— WHAT IS BEING ASKED —
Copy the listing exactly, please, and keep every picture out of it.

— PROVIDED DATA —

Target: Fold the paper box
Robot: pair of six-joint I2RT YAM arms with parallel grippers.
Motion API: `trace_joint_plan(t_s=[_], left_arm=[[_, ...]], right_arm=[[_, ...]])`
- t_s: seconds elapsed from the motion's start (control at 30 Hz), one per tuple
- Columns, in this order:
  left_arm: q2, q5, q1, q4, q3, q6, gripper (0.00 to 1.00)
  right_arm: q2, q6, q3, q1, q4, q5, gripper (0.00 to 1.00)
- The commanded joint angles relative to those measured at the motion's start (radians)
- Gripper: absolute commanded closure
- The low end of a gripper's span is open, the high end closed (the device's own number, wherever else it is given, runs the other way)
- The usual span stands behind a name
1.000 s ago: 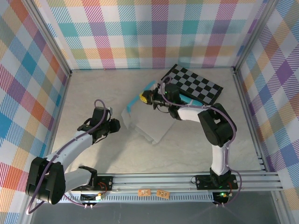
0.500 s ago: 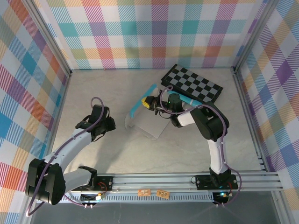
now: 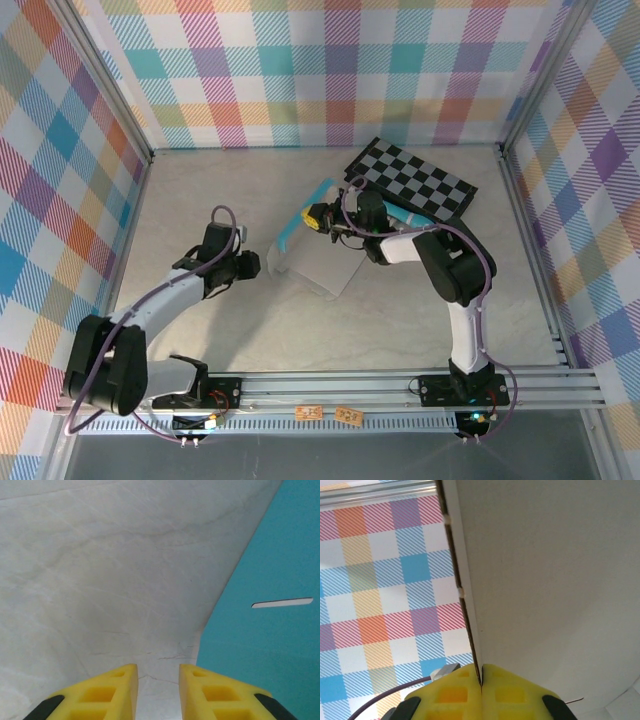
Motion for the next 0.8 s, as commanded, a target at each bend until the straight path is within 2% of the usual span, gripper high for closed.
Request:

— SOLUTION FOR THIS EXERCISE —
Target: Fold the paper box
Robot: pair of six-joint I2RT YAM arms with parallel grippers.
Motion API: `trace_joint_plan(t_s=[_], left_arm=[[_, ...]], right_arm=[[_, ...]])`
- t_s: seconds elapsed from the motion's start (control at 30 Hz), one per tuple
- Columns, in this order:
  left_arm: q2, q5, q1, q4, q3, q6, gripper (0.00 to 1.00)
  right_arm: q2, q6, q3, q1, q4, q5, gripper (0.00 to 1.00)
- The commanded joint angles relative to those measured at the motion's start (radians)
- Gripper: absolute commanded closure
- The low end of a gripper's span is open, the high end closed (the device's own number, wherever else it is given, runs the other way)
- The usual span stands behind a name
1.000 s ago: 
0.500 s ago: 
now: 
Motion for the next 0.8 s, as commanded, a target at each bend until the straight path is within 2% of the usual span, gripper high for closed.
Request:

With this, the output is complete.